## Prompt:
When you reach a picture, pass over it; otherwise repeat the listing word for word.

## Exercise data:
========================================================================

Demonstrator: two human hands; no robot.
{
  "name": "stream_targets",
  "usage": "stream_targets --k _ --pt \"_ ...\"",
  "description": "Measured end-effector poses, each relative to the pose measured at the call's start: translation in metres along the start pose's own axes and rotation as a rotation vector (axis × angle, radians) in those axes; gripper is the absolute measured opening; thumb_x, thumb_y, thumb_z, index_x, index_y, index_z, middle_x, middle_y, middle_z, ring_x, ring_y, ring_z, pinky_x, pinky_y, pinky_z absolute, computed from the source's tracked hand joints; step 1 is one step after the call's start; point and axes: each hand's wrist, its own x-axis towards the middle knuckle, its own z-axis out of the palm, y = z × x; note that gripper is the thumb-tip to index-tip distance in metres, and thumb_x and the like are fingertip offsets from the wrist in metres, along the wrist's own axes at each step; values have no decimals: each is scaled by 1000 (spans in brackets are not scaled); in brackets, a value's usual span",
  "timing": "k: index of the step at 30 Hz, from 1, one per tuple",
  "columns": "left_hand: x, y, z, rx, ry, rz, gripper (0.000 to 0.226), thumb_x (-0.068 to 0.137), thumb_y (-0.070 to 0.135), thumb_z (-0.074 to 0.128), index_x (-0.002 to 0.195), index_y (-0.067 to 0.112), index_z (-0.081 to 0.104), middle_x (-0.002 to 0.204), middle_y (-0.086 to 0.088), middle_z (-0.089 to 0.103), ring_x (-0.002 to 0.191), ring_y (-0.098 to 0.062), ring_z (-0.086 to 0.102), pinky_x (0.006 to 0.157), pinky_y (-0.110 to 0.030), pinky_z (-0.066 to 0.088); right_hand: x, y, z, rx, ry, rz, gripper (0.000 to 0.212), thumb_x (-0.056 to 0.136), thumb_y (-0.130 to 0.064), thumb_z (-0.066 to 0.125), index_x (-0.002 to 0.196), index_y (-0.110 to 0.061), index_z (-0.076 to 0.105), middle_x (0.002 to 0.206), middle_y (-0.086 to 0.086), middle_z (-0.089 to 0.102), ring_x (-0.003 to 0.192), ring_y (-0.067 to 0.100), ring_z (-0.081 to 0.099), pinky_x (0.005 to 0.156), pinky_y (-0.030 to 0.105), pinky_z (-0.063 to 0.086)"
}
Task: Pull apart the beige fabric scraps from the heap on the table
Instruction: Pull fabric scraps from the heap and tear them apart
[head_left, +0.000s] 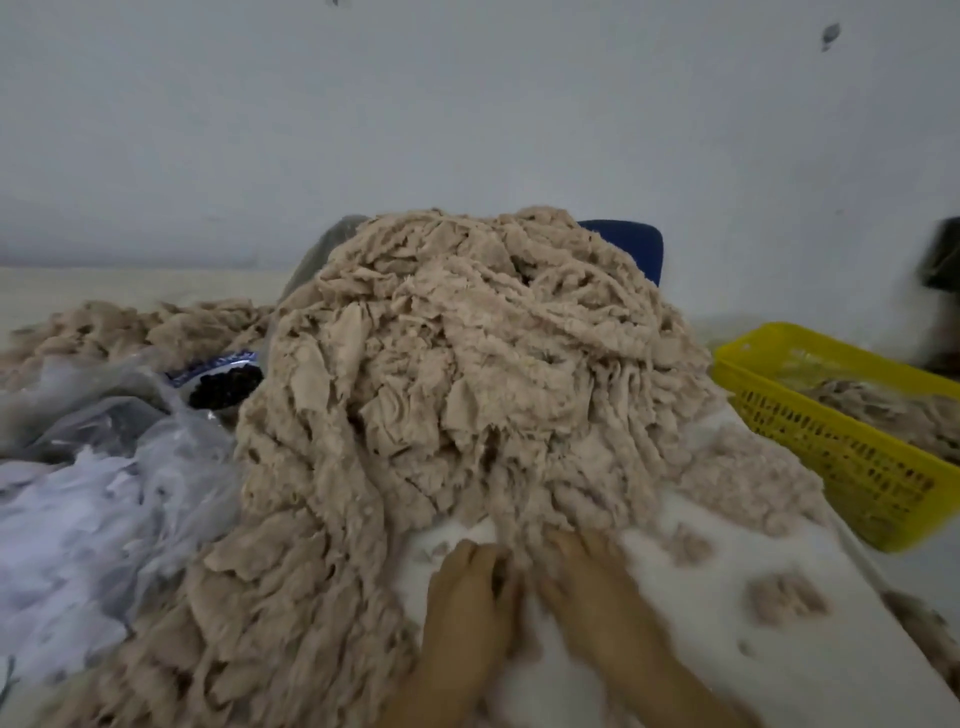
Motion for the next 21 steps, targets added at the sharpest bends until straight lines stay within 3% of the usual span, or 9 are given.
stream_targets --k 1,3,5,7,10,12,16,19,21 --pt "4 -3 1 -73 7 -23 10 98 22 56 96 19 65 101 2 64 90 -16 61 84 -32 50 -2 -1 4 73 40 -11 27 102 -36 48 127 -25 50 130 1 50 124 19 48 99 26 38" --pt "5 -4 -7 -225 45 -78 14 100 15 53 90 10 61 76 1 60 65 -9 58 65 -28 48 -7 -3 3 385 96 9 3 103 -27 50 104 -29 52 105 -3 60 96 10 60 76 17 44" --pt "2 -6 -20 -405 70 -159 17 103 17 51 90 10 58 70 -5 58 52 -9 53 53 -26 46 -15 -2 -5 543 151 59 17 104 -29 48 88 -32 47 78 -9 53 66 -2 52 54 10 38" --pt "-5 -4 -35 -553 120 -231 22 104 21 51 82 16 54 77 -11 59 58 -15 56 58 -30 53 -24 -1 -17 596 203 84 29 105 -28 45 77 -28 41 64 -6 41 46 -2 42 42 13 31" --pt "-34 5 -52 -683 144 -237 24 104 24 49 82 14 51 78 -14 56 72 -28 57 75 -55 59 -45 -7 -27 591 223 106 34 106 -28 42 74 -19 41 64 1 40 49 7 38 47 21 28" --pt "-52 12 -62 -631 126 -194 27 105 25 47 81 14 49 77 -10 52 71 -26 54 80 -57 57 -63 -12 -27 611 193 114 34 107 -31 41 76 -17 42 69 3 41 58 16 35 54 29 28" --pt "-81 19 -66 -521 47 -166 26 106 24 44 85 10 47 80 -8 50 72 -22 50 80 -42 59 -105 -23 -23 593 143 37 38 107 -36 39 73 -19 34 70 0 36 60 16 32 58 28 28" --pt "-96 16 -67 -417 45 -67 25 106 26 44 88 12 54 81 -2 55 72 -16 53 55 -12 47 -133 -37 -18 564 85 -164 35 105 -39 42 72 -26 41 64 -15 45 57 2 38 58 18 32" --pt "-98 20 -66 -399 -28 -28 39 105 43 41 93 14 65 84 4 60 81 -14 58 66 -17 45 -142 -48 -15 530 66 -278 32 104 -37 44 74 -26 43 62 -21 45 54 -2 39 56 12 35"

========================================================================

## Response to the exercise:
Demonstrator: two human hands; no robot.
{
  "name": "stream_targets",
  "usage": "stream_targets --k _ --pt \"_ ...\"",
  "description": "Measured end-effector poses, each relative to the pose measured at the call's start: translation in metres along the start pose's own axes and rotation as a rotation vector (axis × angle, radians) in those axes; gripper is the absolute measured opening; thumb_x, thumb_y, thumb_z, index_x, index_y, index_z, middle_x, middle_y, middle_z, ring_x, ring_y, ring_z, pinky_x, pinky_y, pinky_z absolute, computed from the source's tracked hand joints; step 1 is one step after the call's start; point and axes: each hand's wrist, its own x-axis towards the middle knuckle, its own z-axis out of the palm, y = z × x; note that gripper is the thumb-tip to index-tip distance in metres, and thumb_x and the like are fingertip offsets from the wrist in metres, along the wrist's own axes at each step; values have no decimals: each is scaled by 1000 (spans in brackets are not scaled); in brackets, a value's usual span",
  "timing": "k: index of the step at 30 Hz, from 1, one per tuple",
  "columns": "left_hand: x, y, z, rx, ry, rz, gripper (0.000 to 0.226), thumb_x (-0.068 to 0.137), thumb_y (-0.070 to 0.135), thumb_z (-0.074 to 0.128), index_x (-0.002 to 0.195), index_y (-0.067 to 0.112), index_z (-0.081 to 0.104), middle_x (-0.002 to 0.204), middle_y (-0.086 to 0.088), middle_z (-0.089 to 0.103), ring_x (-0.002 to 0.191), ring_y (-0.098 to 0.062), ring_z (-0.086 to 0.102), pinky_x (0.006 to 0.157), pinky_y (-0.110 to 0.030), pinky_z (-0.066 to 0.088); right_hand: x, y, z, rx, ry, rz, gripper (0.000 to 0.212), thumb_x (-0.056 to 0.136), thumb_y (-0.130 to 0.064), thumb_z (-0.066 to 0.125), index_x (-0.002 to 0.196), index_y (-0.110 to 0.061), index_z (-0.076 to 0.105), middle_x (0.002 to 0.206), middle_y (-0.086 to 0.086), middle_z (-0.089 to 0.102), ring_x (-0.003 to 0.192), ring_y (-0.067 to 0.100), ring_z (-0.081 to 0.099), pinky_x (0.005 to 0.156), pinky_y (-0.030 to 0.105), pinky_z (-0.063 to 0.086)"
}
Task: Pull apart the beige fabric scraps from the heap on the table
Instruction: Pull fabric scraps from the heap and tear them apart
[head_left, +0.000s] 
Motion for the next 21 steps, targets added at the sharpest bends until straight lines stay within 3% of the usual span, or 9 are given.
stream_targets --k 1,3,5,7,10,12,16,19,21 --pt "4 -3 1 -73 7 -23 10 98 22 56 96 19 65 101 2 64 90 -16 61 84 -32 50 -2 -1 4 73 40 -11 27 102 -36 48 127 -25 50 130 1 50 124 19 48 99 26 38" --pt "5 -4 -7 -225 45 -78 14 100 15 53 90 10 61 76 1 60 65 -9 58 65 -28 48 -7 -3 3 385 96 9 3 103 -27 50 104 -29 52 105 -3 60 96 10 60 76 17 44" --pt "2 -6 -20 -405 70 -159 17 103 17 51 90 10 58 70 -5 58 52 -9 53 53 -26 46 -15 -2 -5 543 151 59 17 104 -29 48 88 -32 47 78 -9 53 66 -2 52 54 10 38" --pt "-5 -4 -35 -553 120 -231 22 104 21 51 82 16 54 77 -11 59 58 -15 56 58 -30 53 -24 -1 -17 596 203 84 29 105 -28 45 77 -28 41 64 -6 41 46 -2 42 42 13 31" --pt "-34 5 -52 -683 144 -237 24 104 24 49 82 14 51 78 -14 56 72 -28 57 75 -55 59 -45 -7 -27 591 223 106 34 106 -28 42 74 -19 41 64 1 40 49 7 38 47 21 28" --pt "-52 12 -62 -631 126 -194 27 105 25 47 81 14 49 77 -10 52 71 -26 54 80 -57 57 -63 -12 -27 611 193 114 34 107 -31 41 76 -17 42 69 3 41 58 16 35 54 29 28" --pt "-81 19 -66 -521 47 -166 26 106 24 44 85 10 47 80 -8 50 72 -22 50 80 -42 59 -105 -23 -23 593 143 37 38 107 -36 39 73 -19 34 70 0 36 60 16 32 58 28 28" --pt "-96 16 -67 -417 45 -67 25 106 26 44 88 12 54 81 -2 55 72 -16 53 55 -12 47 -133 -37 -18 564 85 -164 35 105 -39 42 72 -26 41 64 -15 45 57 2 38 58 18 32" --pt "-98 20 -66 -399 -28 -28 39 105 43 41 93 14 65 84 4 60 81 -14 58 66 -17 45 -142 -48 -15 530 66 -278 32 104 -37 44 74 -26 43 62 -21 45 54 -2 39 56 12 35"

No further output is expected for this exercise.